Directions:
Your answer must consist of the lines running from the one that holds "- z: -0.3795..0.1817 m" to the end of the data, copied exactly.

Segment Start: Source material

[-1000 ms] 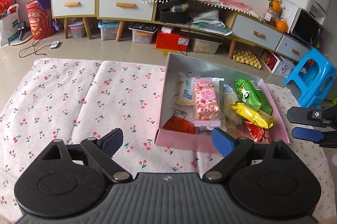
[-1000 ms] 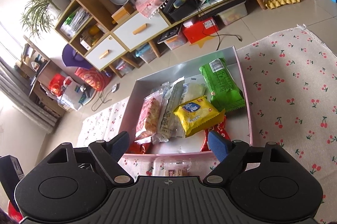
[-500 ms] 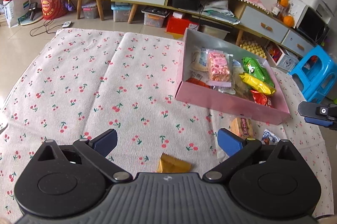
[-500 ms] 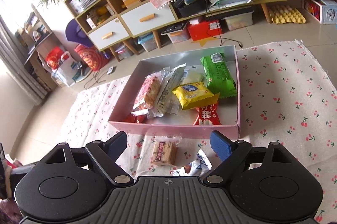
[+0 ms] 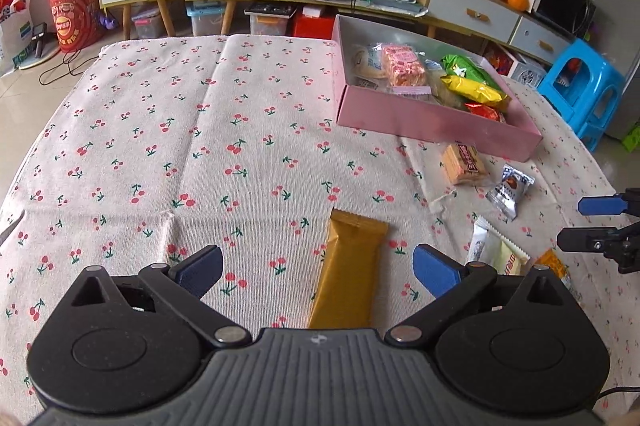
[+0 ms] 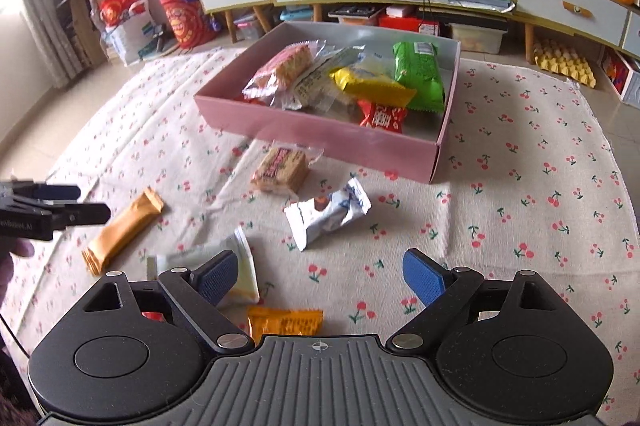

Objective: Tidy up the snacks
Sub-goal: 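Grasp the gold wrapped bar with the left tool while the right tool grasps the white wafer packet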

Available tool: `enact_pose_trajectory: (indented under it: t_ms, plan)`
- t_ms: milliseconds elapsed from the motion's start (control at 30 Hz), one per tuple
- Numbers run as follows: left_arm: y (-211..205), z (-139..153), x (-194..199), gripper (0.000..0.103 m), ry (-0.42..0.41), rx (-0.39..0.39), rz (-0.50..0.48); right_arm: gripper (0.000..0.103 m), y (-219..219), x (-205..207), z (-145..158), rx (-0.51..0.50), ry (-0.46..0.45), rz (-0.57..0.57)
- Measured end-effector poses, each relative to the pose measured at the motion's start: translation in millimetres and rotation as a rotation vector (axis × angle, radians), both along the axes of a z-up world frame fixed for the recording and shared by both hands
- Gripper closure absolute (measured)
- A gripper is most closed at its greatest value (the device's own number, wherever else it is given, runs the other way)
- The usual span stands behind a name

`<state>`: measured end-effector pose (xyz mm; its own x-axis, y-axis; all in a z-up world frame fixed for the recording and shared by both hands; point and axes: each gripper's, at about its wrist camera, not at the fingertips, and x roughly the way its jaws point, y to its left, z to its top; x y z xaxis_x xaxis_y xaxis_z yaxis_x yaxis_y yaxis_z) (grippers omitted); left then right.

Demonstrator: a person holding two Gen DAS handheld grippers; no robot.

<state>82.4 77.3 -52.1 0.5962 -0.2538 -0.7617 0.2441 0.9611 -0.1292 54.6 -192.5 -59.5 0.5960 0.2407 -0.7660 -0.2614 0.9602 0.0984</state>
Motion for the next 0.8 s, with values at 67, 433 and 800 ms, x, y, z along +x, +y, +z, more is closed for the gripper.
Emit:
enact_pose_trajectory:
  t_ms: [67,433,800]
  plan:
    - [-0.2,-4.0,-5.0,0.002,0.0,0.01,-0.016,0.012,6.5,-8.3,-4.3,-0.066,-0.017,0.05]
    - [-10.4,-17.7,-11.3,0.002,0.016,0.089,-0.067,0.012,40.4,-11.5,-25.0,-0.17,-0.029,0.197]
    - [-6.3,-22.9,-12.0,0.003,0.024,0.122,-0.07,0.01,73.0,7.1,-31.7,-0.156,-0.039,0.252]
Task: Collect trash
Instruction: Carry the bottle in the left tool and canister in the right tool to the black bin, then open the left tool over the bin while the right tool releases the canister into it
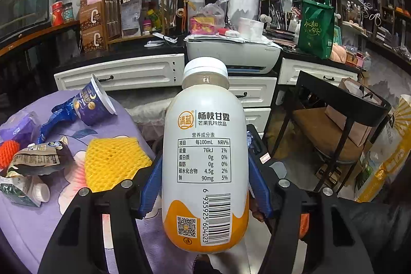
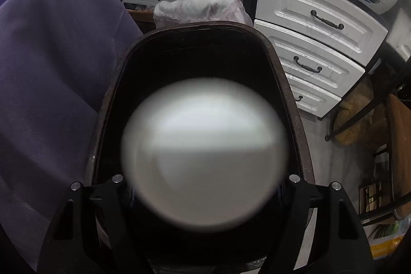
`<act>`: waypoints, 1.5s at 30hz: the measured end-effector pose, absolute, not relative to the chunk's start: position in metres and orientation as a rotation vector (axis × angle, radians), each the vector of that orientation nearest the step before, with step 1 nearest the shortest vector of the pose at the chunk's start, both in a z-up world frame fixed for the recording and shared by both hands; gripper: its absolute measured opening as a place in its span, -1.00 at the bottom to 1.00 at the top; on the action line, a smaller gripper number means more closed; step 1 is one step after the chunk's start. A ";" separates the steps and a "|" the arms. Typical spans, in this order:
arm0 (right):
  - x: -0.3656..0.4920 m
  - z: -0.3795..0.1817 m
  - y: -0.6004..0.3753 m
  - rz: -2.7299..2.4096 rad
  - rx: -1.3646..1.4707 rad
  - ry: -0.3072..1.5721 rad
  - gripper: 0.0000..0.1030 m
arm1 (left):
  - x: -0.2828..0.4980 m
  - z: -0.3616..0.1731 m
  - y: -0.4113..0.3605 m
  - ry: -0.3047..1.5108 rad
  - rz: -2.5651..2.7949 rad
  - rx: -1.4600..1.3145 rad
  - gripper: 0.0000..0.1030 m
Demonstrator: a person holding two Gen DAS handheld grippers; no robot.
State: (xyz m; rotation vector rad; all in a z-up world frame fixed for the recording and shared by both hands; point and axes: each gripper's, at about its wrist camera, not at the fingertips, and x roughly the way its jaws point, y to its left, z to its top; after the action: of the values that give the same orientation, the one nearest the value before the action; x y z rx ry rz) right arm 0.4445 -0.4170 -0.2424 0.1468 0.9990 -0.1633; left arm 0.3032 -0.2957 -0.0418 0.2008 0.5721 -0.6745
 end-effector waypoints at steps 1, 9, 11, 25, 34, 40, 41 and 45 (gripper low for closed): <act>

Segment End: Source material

Task answer:
  - z: -0.3795..0.1817 m
  - y: -0.6004..0.3753 m
  - rz: -2.7299..2.4096 rad
  - rx: -1.3646..1.4707 rad
  - ry: -0.3072..1.5721 rad
  - gripper: 0.0000..0.1030 m
arm1 (left):
  - x: -0.2828..0.4980 m
  - z: -0.3616..0.1731 m
  - y: -0.4113..0.3605 m
  - ry: -0.3047..1.5108 rad
  - rz: -2.5651..2.7949 rad
  - rx: -1.4600..1.3145 rad
  - gripper: 0.0000..0.1030 m
Demonstrator: a person holding two Gen DAS handheld grippers; no robot.
State: (xyz m; rotation vector rad; all in a z-up world frame fixed for the recording and shared by both hands; point and axes: each gripper's, at about its wrist camera, not at the fingertips, and x roughly the way its jaws point, y to its left, z to its top; after the action: of the values that give the same orientation, the one nearest the value before the action; x y z rx ry rz) right arm 0.4445 -0.4170 -0.2424 0.1468 0.9990 -0.1633; left arm 0.3032 -0.2957 -0.0418 0.2008 0.5721 -0.6745
 end-effector waypoints at steps 1, 9, 11, 25, 34, 40, 41 and 45 (gripper low for closed): <act>

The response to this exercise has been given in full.